Reef Madness


credit: andofire (flickr)

While The Little Mermaid may exaggerate the idea that beneath the ocean waves, lobsters are playing marimba and octopi swell with the sounds of saxophones, there is some truth to the notion of underwater sounds. Recent studies show that coral larvae flock to the sounds of a reef to find a healthy habitat.

Researchers believe this may be the effect of sound waves brushing against the hair cells that cover the exterior of the larvae. Prior to studies on larvae, research at the University of Bristol discovered that baby fish also use sound cues to find reefs.

What does this have to do with land dwellers? Ecologists worry that human noise pollution from boats, drilling, and other sources can drown out the natural sounds of the reef.

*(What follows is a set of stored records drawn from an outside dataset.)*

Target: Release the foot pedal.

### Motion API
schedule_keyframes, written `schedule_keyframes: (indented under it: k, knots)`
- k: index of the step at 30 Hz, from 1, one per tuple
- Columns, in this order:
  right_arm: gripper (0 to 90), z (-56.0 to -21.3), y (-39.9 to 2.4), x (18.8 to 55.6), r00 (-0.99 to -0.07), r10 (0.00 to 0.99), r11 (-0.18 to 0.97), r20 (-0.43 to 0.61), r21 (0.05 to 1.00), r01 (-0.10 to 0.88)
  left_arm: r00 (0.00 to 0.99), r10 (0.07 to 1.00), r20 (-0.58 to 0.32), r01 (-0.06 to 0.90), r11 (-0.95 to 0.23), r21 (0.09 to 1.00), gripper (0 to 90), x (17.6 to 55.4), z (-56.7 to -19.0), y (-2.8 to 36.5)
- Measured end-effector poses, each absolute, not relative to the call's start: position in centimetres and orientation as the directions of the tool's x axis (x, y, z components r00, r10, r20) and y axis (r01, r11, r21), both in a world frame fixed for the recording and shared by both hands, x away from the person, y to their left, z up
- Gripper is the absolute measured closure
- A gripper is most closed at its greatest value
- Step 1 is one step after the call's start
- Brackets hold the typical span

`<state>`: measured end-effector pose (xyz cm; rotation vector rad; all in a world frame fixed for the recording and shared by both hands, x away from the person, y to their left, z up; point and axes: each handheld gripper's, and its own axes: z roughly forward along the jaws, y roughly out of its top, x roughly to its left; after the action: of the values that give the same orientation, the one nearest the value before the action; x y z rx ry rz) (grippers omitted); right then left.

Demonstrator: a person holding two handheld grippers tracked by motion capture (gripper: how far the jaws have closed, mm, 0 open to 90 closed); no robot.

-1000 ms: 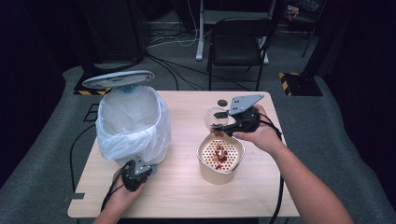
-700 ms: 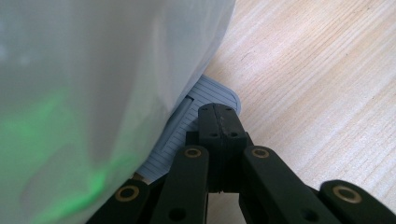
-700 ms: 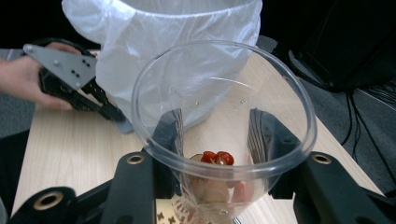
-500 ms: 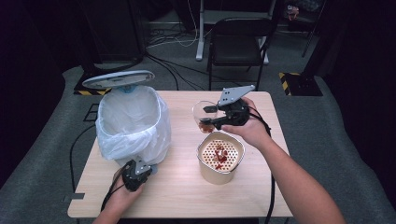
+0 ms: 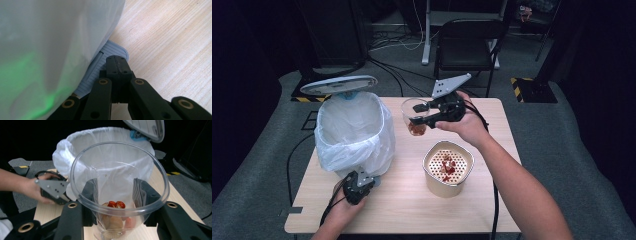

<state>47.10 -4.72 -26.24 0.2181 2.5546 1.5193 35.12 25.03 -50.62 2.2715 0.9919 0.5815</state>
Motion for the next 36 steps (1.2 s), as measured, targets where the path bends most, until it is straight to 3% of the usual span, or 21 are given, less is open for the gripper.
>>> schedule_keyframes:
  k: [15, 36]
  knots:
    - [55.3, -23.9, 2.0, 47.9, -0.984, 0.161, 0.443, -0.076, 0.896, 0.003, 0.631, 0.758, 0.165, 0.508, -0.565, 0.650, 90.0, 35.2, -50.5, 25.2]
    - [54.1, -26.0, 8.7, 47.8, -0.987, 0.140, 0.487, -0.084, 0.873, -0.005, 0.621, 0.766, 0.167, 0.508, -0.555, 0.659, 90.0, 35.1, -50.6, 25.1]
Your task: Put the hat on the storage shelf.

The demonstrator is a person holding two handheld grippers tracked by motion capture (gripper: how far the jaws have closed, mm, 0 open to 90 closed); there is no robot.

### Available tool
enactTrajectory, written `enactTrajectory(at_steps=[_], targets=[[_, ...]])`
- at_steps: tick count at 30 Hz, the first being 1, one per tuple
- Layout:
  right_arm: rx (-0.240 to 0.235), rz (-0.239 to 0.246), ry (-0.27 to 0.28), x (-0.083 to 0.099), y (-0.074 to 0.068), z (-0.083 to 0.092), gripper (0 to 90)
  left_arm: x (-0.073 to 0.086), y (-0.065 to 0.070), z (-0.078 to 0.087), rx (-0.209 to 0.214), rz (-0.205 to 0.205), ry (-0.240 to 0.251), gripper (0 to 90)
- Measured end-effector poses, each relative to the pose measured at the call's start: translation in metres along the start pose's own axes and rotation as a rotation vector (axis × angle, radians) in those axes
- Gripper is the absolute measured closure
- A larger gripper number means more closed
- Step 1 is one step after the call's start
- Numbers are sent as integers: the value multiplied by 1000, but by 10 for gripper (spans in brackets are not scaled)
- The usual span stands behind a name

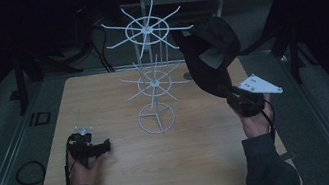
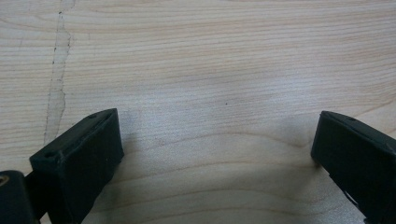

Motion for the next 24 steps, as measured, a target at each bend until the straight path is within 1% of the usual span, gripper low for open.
enactTrajectory(at_steps=[11, 24], targets=[[5, -6, 24, -6, 0, 0, 866, 0, 0, 0, 1, -1, 0, 22], [21, -6, 37, -11, 3, -1, 866, 0, 0, 0, 1, -2, 0, 22]])
Point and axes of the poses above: each handheld gripper's, and its own axes: z roughly backward along the jaws, x roughly out of its underside, y roughly to its right, the point moved 6 cm from there along -z, roughly forward along the jaws, and after that the axes turned 11 degrees about -y, right-handed, at the moved point
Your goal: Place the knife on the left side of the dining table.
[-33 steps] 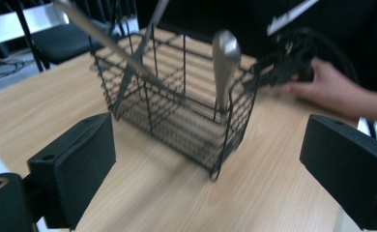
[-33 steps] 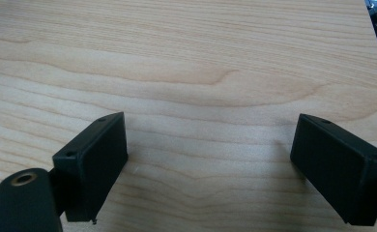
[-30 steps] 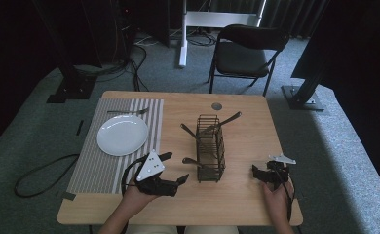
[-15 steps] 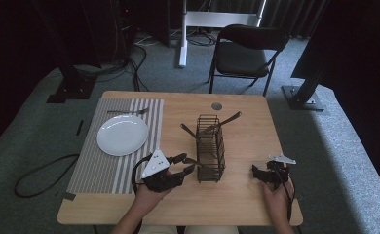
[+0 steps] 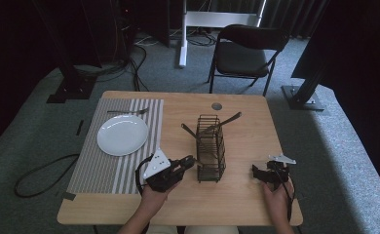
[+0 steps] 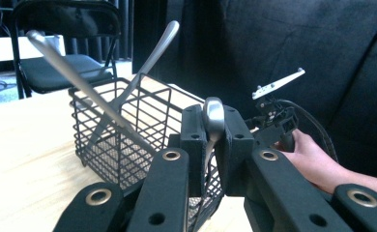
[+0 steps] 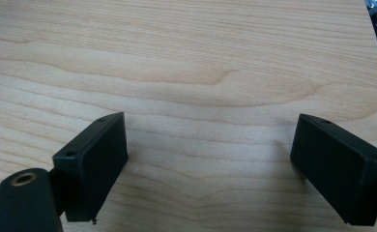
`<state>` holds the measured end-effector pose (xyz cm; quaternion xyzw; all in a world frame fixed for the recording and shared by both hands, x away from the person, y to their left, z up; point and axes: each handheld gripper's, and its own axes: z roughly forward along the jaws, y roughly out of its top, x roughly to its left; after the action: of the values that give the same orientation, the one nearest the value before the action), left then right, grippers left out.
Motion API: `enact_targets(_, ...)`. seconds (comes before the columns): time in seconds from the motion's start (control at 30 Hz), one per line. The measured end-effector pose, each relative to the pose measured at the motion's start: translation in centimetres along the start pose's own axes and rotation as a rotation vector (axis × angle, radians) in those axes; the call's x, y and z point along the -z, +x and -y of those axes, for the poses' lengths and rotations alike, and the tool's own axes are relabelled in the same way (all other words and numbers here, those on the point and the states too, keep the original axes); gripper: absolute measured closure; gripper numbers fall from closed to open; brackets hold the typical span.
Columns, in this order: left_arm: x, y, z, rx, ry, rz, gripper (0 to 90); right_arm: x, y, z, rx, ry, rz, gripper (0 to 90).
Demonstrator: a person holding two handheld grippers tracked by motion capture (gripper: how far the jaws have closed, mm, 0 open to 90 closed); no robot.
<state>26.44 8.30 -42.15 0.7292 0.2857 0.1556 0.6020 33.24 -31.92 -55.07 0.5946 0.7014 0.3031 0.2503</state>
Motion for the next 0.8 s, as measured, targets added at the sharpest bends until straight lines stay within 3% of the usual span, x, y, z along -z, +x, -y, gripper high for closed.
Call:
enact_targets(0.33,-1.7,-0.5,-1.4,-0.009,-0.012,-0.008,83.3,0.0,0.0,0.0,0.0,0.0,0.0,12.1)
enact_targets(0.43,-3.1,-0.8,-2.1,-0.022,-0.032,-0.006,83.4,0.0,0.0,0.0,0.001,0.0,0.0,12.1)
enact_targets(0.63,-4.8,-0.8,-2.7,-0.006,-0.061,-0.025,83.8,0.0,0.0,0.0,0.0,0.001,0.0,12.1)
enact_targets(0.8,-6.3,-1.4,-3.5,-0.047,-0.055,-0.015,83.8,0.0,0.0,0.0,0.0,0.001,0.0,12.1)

However, there is ongoing work to protect coral reefs. This work is aided by a study conducted on the coast of Kenya that showed fishing next to closed, no-fishing areas and restricting the use of nets (an act that can damage reefs) actually led to higher profits and better fish. Surprisingly, it found that large fish would inadvertently enter the area being actively fished through the closure, making it an effective catching system. The results refuted long-held ideas that the combination of these two variables leads to less fish.

So not only does closing off areas protect reefs and their undersea humming, it benefits the market as well. While Ariel may have sacrificed her voice for man, the reefs certainly don’t have to.